Supplied material below:

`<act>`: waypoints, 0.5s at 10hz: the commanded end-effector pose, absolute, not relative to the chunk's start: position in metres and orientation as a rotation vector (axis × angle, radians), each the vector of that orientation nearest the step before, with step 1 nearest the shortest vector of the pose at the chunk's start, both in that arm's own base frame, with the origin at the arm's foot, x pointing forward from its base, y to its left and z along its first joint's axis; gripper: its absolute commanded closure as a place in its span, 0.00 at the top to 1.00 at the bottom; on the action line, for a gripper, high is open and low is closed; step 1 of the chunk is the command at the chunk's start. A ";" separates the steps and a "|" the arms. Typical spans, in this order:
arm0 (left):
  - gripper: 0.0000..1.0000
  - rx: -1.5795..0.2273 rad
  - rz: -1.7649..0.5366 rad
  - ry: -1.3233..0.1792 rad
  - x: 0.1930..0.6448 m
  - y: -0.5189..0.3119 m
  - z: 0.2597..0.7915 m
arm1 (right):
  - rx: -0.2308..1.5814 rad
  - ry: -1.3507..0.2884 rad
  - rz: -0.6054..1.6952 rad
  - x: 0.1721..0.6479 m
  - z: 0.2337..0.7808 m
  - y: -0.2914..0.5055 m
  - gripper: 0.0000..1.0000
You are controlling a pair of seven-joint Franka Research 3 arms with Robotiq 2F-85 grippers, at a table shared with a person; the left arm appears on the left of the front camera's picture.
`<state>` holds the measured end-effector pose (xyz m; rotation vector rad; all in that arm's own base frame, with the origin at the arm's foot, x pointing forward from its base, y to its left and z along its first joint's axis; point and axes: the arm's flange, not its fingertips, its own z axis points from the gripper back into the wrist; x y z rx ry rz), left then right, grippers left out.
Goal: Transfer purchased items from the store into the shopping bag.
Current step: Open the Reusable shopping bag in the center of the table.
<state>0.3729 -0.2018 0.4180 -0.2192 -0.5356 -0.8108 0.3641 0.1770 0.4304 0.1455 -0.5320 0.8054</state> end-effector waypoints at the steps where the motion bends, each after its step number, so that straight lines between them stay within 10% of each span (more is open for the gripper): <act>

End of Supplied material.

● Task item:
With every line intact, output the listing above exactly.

● Response area:
`<act>`: waypoints, 0.5s at 10hz: the commanded end-effector pose, absolute, not relative to the chunk's start: position in metres and orientation as a rotation vector (axis × angle, radians), each the vector of that orientation nearest the step before, with step 1 nearest the shortest vector of the pose at the chunk's start, both in that arm's own base frame, with the origin at the arm's foot, x pointing forward from its base, y to its left and z along its first joint's axis; gripper: its absolute commanded closure as a place in its span, 0.00 at the top to 1.00 at the bottom; on the action line, for a gripper, high is open and low is closed; step 1 of the chunk is the command at the chunk's start. A ";" separates the steps and a "|" the arms. Typical spans, in this order:
arm0 (left):
  - gripper: 0.0000..1.0000
  - rx: -1.5795..0.2273 rad
  - rz: -1.7649..0.5366 rad
  - ry: -1.3233..0.1792 rad
  - x: 0.1930..0.6448 m
  - y: -0.5189..0.3119 m
  - z: 0.2597..0.7915 m
arm1 (right):
  - rx: -0.2308..1.5814 rad
  - ry: -1.3507..0.2884 rad
  - rz: -0.6054..1.6952 rad
  - x: 0.1721..0.6479 m
  - z: 0.2337..0.7808 m
  - y: -0.2914..0.5055 m
  - gripper: 0.0000..1.0000
You are controlling a pair of seven-joint Franka Research 3 arms with Robotiq 2F-85 grippers, at a table shared with a person; the left arm appears on the left of the front camera's picture.
`<state>` holds the measured end-effector pose (xyz m; rotation vector rad; all in that arm's own base frame, with the origin at the arm's foot, x pointing forward from its base, y to its left and z along its first joint's axis; point and axes: the arm's flange, not its fingertips, its own z axis points from the gripper back into the wrist; x y z rx ry rz), left then right, grippers left out.
Goal: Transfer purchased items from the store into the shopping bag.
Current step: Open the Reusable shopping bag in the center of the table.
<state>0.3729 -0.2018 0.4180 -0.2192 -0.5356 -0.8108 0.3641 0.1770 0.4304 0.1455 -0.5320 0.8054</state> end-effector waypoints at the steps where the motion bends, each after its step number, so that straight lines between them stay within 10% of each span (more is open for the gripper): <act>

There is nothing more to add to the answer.